-- What the task requires --
Among the entries below, only the lines starting at the one with "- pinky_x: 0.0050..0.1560" and ending at the one with "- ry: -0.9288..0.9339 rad", both included, are to be printed exactly.

-- Extracted entries --
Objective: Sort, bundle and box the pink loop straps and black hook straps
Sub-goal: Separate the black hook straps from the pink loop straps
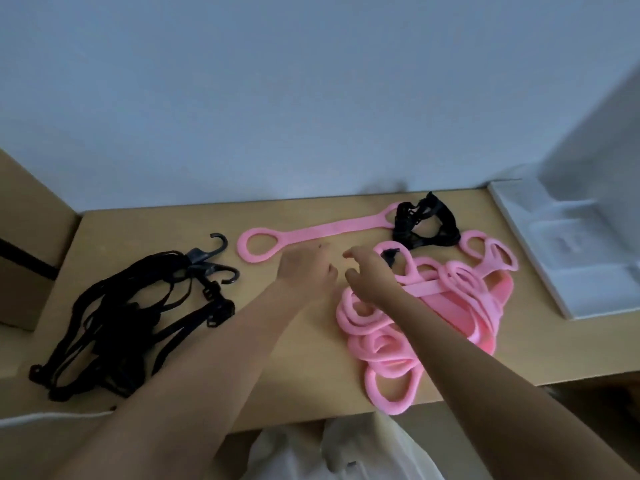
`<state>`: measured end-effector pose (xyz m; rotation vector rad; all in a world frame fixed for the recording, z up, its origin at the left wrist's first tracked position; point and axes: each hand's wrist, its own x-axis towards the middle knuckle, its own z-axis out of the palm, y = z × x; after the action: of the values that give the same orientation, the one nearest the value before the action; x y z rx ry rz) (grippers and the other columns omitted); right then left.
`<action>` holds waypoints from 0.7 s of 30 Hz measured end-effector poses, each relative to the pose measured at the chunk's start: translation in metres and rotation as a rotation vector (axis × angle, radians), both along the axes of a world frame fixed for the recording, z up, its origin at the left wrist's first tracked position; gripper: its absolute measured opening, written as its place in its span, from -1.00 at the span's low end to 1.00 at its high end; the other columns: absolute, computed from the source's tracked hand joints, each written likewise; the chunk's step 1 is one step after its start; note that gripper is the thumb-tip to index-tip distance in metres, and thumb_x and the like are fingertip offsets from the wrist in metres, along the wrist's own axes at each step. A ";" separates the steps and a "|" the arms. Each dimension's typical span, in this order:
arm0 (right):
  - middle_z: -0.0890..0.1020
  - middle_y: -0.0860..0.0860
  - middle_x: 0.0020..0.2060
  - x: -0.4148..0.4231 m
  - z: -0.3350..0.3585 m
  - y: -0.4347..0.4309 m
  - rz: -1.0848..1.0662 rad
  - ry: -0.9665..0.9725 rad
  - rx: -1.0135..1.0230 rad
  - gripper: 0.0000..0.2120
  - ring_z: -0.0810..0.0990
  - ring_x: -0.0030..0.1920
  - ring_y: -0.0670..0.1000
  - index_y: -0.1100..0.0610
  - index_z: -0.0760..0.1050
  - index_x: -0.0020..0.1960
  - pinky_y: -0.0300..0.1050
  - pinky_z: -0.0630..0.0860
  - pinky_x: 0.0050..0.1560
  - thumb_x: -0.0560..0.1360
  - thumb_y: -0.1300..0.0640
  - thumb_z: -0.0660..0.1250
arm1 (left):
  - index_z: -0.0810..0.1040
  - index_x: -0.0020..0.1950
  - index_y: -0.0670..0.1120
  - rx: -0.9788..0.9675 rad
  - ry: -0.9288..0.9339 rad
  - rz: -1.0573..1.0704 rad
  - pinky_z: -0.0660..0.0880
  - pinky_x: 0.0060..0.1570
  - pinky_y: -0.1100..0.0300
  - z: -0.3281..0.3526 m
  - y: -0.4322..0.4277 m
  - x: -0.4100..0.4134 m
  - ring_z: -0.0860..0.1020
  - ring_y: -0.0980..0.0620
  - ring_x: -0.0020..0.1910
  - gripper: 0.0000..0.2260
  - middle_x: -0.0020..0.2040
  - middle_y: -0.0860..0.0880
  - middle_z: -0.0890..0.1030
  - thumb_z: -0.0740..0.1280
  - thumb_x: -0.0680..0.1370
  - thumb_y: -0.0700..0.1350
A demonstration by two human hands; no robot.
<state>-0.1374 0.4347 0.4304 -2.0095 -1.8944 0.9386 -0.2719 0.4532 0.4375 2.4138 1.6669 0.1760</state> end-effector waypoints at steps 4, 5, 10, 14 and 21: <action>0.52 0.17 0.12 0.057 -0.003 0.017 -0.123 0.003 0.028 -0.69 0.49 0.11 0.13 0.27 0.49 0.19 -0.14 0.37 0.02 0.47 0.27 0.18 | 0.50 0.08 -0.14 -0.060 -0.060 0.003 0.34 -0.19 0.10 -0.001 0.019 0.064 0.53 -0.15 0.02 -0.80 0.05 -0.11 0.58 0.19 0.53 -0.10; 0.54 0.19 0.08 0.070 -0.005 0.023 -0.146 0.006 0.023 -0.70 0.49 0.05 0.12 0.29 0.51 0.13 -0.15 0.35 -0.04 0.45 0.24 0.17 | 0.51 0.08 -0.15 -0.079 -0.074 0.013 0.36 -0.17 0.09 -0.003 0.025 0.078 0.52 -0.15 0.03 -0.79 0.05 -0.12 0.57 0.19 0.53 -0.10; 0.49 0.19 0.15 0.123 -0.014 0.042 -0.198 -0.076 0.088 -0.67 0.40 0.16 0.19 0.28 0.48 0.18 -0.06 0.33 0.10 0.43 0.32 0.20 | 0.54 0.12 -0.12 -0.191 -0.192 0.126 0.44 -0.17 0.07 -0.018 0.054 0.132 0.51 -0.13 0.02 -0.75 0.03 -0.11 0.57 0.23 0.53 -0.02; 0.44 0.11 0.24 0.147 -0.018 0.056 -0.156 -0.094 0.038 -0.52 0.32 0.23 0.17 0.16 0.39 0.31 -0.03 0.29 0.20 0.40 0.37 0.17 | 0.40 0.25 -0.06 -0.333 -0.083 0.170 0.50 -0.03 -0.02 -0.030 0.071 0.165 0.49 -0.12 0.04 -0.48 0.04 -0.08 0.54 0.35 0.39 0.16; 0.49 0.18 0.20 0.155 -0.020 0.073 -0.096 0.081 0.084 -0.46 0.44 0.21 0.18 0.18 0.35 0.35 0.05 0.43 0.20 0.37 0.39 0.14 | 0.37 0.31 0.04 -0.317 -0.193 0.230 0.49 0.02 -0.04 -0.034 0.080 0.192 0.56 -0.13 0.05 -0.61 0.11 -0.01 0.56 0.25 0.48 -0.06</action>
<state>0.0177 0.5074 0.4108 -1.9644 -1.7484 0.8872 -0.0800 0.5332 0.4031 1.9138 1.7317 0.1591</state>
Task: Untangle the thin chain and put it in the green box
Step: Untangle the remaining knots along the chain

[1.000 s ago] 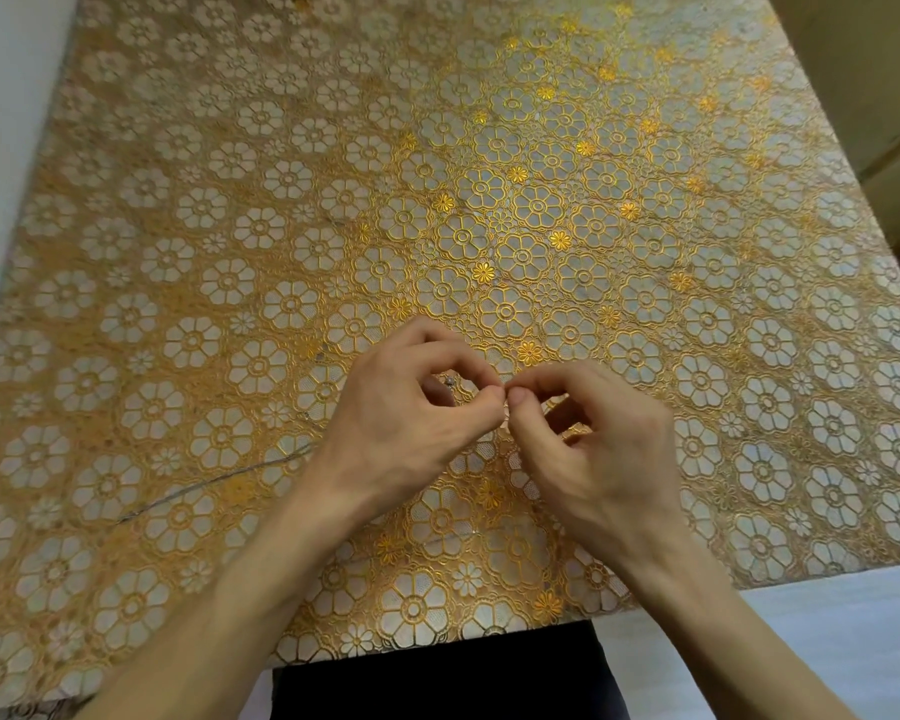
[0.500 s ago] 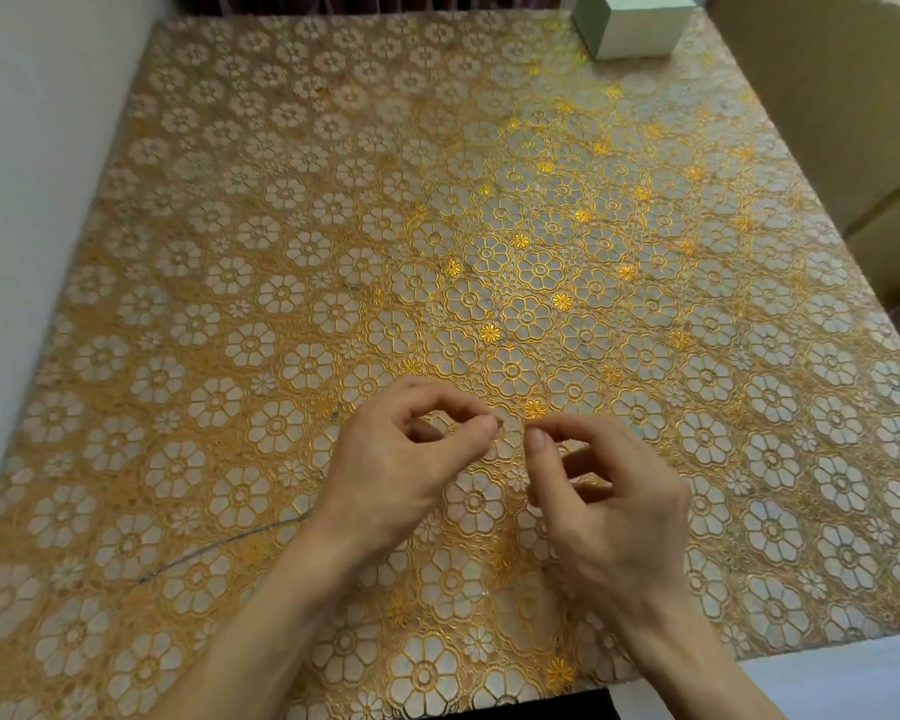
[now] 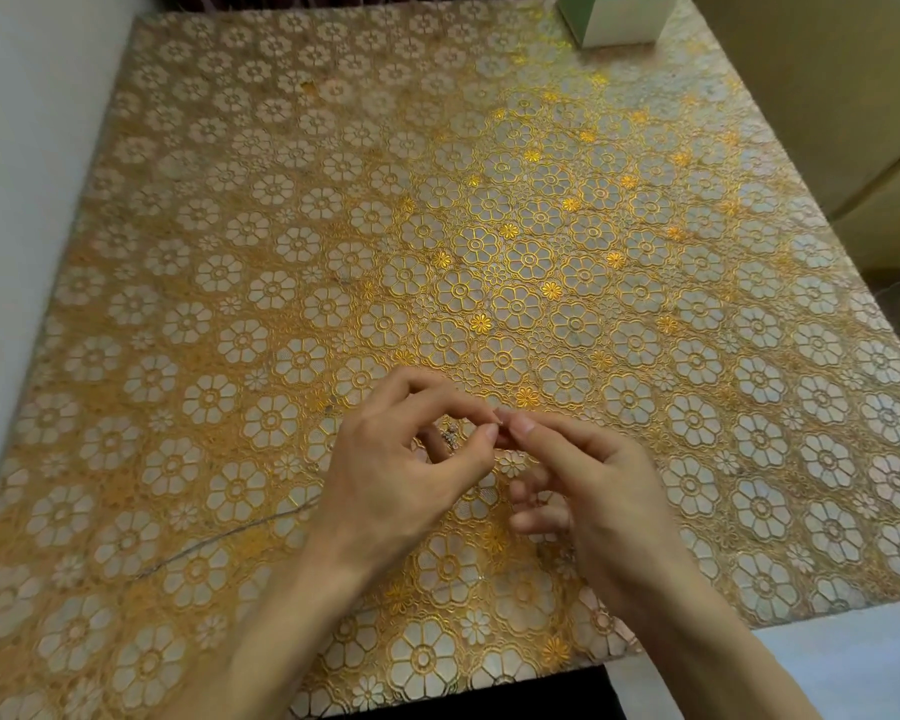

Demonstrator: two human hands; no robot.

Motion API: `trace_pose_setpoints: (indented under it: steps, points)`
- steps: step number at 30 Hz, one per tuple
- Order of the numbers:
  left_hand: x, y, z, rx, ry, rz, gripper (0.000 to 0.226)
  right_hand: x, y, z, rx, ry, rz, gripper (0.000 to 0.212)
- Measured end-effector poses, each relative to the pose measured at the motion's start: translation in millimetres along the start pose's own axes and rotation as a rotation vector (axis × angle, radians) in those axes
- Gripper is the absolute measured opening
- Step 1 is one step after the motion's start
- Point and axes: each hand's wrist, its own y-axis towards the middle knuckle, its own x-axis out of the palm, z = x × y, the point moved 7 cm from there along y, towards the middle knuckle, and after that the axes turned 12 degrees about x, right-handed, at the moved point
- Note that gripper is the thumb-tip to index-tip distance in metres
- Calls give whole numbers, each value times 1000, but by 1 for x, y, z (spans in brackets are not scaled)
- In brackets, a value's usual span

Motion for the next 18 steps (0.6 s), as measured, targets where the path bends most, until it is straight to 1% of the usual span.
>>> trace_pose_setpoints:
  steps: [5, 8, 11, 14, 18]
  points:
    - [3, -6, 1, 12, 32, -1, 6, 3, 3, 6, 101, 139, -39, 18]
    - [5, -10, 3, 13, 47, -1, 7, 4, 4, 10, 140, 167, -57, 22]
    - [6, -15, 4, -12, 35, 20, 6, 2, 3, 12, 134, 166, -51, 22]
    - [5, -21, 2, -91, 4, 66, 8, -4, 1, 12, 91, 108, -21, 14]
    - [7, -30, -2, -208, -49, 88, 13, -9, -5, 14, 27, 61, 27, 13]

-- Your solution --
  - pinky_x: 0.0050..0.1560
  - thumb_x: -0.0560..0.1360
  - thumb_y: -0.1300..0.0640
  - thumb_z: -0.0660..0.1250
arm1 (left):
  - index_z: -0.0810..0.1040
  - index_x: -0.0020..0.1950
  - index_y: -0.0670..0.1120
  - rx: -0.9788..0.9675 rad
  - ry: -0.9288..0.9339 rad

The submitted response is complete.